言語的に考えるとよくわからないけど、いい感じでいいとこ取りしてるんです。
それは僕だけじゃなくて、普通の人はそうなんですけども、患者さんたちはそういう風に思いにくいんですよね。

一方を無視するというか、こういうのはなかなか難しいんですけど、この調和感というのも結構大事だったりします。これが2.0に至るということです。

だから冷たいけど優しいとかね、発展途上だけれども完成されているとか、そういうものはあるわけです。何か矛盾してるような感じ。

言葉で聞くと矛盾しているんだけども、体感的にはスッと来るものはあって。こういう状態に行けるか。

最初はできないんだけども、そっちの方に行けるかというのが疲れにくい考え方の特徴かなと思います。とにかく会話の中で色々なやり方がありますよ。

マインドフルネスだったり、カウンセリングだったり、人によっては小説を書くこと、音楽を作ること、スポーツに打ち込むこと、色々なやり方があるとは思うんですけども、その中で少しずつこのラーニングゾーンにいれば、客観的なところに入り込まざるを得ないですから。

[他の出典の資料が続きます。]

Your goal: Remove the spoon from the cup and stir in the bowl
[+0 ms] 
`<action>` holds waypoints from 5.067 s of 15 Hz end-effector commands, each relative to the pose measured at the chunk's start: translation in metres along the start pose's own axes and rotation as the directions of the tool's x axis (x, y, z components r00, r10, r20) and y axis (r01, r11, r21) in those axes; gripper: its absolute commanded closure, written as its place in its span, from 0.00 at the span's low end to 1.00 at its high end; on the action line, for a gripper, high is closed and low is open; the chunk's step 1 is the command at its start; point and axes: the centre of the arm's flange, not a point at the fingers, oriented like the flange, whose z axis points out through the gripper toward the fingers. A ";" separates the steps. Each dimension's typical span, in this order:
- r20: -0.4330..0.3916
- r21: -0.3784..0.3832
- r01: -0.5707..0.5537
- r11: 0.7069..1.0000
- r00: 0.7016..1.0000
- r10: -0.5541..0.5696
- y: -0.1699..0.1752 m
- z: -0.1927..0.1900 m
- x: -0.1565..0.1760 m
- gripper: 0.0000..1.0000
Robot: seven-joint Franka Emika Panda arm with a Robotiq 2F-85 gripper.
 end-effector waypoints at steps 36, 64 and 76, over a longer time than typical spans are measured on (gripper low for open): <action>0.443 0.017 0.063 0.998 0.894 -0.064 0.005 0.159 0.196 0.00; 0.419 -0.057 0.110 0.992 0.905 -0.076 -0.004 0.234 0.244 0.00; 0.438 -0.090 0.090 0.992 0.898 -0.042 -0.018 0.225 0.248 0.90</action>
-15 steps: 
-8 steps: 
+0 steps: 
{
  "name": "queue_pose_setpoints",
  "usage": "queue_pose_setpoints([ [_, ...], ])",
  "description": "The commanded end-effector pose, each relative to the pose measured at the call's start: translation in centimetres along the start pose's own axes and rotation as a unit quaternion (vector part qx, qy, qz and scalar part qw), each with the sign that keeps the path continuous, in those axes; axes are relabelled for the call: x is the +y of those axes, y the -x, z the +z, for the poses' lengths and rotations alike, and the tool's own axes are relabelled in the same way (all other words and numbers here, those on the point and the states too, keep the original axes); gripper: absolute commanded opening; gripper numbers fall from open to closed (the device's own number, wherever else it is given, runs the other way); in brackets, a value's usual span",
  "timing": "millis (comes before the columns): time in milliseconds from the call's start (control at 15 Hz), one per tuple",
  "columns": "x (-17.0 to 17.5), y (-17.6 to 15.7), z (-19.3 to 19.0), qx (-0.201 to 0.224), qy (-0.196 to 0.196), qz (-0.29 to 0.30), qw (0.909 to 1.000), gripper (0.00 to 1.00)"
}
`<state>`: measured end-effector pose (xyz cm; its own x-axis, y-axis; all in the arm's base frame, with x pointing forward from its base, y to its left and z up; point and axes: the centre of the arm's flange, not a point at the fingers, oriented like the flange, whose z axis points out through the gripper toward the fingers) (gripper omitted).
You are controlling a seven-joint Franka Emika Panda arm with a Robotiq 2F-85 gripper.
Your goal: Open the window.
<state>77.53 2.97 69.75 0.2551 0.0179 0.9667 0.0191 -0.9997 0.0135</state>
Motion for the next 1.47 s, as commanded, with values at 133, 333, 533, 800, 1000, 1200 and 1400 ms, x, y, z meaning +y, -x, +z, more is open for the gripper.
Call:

そして次に至るということを経験していくのはいいと思います。
2.0の最後に、2.0たる理由をお話ししますと、これは最初は1.1、1.13とか1.2とかバージョンがちょっとずつ上がっていくんですよ。

ある時に瞬間的にポンと、1.4から突然2.0に移れる感じですね。
それを表すために2.0と書いてます。

本当にソフトウェアのバージョンアップみたいにちょこちょこ上がって、ある瞬間ポンとバージョンが上がる。2.0で終わりではなくて、2.1、2.12、2.23と来てある時またポンと変わって3.0になるということですね。終わりはないです。